The response from Jacob is swift and sorrowful: “You have bereaved me of my children.”

It’s hard not to feel for Jacob in this instance. Ever since he left his parents’ house after stealing the birthright from his brother, his life has been one big tragedy after tragedy. The deception by Laban. Tension with Esau. Dinah’s rape. Simeon and Levi’s massacre. Rachel’s death in childbirth. Joseph’s death.

What a life he’s lived – and not in a good way. Nobody would expect him to be the picture of optimism; in fact, it’s hard to argue that any Bible character has encountered more tragedy than him (outside of Job).

Now, with the prospect of losing yet another son – since it appears he assumed Simeon is already dead – he is done with it all. He flatly refuses to let Benjamin leave. If something were to happen to him, then they would “bring [his] gray hair down to Sheol in sorrow” (Genesis 42:38).
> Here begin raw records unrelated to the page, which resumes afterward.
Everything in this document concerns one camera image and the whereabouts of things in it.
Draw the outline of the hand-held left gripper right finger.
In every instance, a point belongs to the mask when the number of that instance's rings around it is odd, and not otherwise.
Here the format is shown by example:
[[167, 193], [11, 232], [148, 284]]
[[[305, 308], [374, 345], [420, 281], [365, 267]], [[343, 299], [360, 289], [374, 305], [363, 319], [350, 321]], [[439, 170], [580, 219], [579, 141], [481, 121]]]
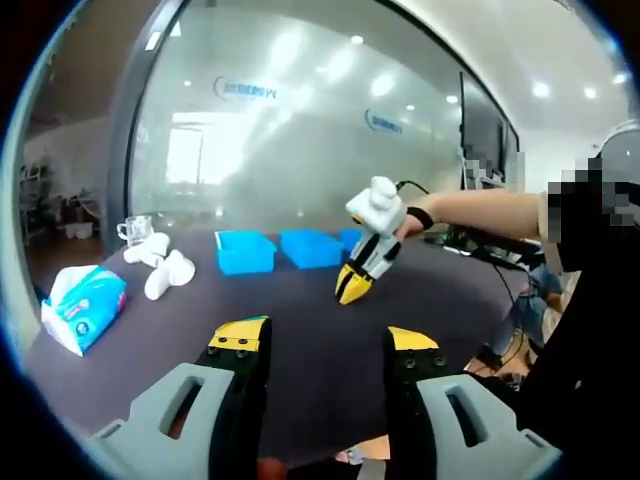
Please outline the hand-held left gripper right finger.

It’s only fitting that Reuben, once again, speaks up. In an exceptional case of bravery, he offers his only two children as collateral or bringing Benjamin back to Jacob. If something were to happen to Benjamin, Jacob is free to kill Reuben’s children as a punishment. It’s doubtful he would, but in that day and that culture, it’s certainly possible.

Jacob holds this stubborn position twice. In fact, it’s only at the insistence of Judah – who made the same offer as Reuben – and the intensity of the famine, that Jacob relents (Genesis 43:1-15). 


And so, all ten remaining brothers leave for Egypt. The only difference between this trip and the previous one is the inclusion of Benjamin and the exclusion of Simeon, who remains locked away in Egypt. 

It must’ve been hard for Jacob to watch his boys walk off towards Egypt, not sure if he would see any of them again. But he trusts in God, who has been with him at every part of his life, and puts their safety squarely in His mercy.

The only thing he can do now is wait.